● **Data under study**:
######
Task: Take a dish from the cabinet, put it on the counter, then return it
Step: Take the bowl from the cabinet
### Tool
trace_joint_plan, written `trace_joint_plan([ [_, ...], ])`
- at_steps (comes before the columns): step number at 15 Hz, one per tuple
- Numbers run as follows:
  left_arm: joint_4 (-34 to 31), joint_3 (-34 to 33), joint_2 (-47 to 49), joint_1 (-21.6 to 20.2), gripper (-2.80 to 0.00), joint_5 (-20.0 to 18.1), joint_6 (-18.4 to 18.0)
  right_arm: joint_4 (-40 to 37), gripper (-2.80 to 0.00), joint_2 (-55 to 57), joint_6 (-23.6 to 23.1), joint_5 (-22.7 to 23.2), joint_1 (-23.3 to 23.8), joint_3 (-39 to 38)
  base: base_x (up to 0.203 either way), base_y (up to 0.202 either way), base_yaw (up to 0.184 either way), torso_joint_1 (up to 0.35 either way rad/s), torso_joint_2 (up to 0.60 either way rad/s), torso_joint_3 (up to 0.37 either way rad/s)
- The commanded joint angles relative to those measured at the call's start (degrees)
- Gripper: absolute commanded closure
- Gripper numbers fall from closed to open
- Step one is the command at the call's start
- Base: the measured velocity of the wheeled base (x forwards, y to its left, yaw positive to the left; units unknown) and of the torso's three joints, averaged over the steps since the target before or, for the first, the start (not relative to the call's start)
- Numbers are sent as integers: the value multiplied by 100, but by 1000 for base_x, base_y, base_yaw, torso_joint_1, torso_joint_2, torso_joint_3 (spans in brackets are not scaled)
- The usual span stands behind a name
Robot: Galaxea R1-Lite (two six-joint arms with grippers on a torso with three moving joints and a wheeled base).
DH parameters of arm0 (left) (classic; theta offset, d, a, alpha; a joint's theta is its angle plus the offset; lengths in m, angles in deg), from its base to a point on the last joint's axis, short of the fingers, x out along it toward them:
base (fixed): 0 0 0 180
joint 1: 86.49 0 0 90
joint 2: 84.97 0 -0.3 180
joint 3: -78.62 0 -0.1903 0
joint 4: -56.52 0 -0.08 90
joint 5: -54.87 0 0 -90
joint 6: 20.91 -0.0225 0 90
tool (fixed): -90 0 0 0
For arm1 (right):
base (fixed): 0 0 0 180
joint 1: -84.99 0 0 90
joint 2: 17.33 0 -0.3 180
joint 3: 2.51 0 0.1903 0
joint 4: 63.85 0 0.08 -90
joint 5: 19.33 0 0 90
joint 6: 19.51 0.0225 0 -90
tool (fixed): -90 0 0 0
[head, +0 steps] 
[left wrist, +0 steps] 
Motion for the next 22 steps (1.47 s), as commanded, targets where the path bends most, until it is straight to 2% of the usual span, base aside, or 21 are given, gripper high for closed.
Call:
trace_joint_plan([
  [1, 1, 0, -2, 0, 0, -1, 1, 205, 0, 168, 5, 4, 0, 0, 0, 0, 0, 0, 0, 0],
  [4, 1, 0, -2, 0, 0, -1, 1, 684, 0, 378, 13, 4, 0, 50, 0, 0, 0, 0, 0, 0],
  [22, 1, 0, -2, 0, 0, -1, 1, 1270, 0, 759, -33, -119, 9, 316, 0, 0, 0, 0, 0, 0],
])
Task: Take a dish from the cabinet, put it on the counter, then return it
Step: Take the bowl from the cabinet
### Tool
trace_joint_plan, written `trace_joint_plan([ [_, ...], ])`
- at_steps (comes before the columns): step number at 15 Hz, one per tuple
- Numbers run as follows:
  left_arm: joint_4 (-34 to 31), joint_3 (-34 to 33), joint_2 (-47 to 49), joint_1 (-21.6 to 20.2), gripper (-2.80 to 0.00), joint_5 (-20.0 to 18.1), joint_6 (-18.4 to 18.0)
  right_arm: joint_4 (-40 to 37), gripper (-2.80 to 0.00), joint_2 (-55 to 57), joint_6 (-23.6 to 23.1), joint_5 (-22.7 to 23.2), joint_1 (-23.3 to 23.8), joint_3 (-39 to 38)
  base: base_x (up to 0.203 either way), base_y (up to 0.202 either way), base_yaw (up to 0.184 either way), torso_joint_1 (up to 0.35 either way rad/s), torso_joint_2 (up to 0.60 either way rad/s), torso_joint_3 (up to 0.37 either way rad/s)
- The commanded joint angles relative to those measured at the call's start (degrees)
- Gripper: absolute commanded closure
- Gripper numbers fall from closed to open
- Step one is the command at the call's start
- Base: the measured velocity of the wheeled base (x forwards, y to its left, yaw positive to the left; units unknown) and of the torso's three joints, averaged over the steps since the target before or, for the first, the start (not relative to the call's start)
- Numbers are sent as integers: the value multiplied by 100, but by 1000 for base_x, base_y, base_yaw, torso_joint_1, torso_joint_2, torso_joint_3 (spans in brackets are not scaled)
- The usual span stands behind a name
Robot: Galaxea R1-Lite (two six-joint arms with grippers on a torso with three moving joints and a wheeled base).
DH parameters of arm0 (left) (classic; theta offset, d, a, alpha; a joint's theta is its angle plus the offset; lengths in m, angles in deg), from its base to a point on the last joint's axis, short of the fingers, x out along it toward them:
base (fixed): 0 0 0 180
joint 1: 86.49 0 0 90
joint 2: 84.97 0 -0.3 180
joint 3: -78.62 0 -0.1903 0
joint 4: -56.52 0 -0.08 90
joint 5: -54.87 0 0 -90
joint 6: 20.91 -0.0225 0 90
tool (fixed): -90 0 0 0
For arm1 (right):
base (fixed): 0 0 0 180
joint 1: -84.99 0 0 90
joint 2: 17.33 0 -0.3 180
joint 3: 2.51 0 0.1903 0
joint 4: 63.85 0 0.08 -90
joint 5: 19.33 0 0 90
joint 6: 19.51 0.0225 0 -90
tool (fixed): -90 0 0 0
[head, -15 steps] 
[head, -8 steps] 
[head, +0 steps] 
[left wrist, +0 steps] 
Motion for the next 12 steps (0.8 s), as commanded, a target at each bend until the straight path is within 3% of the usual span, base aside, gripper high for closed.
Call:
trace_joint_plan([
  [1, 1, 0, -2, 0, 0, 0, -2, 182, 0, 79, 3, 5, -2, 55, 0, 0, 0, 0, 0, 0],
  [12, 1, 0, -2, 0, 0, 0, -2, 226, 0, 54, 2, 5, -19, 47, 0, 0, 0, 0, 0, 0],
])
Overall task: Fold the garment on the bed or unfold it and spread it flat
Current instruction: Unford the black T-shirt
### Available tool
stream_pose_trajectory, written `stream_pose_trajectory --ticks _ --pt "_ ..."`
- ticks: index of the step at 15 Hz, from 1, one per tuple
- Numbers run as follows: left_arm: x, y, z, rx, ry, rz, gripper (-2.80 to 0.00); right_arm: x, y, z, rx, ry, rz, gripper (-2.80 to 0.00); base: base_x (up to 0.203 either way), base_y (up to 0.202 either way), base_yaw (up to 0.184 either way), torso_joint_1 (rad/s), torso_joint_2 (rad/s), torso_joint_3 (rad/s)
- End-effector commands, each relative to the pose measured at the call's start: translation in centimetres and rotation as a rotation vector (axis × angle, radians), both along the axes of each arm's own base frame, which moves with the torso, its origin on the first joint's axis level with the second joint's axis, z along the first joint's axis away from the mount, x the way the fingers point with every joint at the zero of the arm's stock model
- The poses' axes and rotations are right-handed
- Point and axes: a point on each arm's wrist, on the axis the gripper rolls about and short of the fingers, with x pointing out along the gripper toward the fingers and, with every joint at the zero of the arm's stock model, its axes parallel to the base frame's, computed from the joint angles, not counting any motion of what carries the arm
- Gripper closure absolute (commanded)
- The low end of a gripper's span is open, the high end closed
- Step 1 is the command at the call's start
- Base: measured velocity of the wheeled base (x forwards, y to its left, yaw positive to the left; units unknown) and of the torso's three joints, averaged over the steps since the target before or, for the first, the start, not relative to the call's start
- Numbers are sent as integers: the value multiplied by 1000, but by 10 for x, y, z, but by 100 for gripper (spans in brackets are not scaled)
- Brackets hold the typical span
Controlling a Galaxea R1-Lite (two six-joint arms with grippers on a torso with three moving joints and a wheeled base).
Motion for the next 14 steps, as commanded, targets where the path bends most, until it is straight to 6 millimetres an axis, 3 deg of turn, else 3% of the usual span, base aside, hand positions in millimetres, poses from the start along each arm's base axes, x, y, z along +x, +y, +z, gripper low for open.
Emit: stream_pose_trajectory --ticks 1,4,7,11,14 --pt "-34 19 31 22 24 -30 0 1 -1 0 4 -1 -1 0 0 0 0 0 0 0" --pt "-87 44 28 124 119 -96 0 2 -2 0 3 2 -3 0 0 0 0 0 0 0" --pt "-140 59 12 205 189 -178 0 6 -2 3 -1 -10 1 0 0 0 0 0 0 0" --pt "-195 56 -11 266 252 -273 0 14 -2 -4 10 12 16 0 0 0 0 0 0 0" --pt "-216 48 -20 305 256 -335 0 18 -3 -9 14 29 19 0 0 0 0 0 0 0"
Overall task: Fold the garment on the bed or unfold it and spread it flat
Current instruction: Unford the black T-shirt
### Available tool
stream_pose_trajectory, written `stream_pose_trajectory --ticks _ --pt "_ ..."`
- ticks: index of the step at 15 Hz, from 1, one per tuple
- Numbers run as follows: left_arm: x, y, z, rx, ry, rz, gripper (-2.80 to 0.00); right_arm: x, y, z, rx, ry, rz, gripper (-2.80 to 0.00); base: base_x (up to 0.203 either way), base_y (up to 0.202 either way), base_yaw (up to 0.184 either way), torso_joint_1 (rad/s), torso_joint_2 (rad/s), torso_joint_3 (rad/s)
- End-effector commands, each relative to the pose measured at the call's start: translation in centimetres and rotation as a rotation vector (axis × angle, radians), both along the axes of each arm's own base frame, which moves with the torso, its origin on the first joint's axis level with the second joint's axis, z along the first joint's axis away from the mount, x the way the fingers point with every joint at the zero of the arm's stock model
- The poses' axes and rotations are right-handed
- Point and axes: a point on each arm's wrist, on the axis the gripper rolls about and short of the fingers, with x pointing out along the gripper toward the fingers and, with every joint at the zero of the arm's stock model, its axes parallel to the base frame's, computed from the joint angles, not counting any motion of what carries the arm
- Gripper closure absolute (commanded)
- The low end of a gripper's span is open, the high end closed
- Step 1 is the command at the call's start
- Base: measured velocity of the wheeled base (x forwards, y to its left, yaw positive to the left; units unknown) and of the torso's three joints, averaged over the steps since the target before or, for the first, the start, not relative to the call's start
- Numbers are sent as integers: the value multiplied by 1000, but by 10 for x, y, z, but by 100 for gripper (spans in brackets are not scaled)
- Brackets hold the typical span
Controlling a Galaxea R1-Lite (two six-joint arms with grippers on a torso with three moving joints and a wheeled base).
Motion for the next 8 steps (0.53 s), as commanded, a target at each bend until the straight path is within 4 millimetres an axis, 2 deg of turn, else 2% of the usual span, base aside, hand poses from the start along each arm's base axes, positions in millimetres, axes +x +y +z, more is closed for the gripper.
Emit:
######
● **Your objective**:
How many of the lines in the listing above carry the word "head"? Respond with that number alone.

● **Solution for this problem**:
4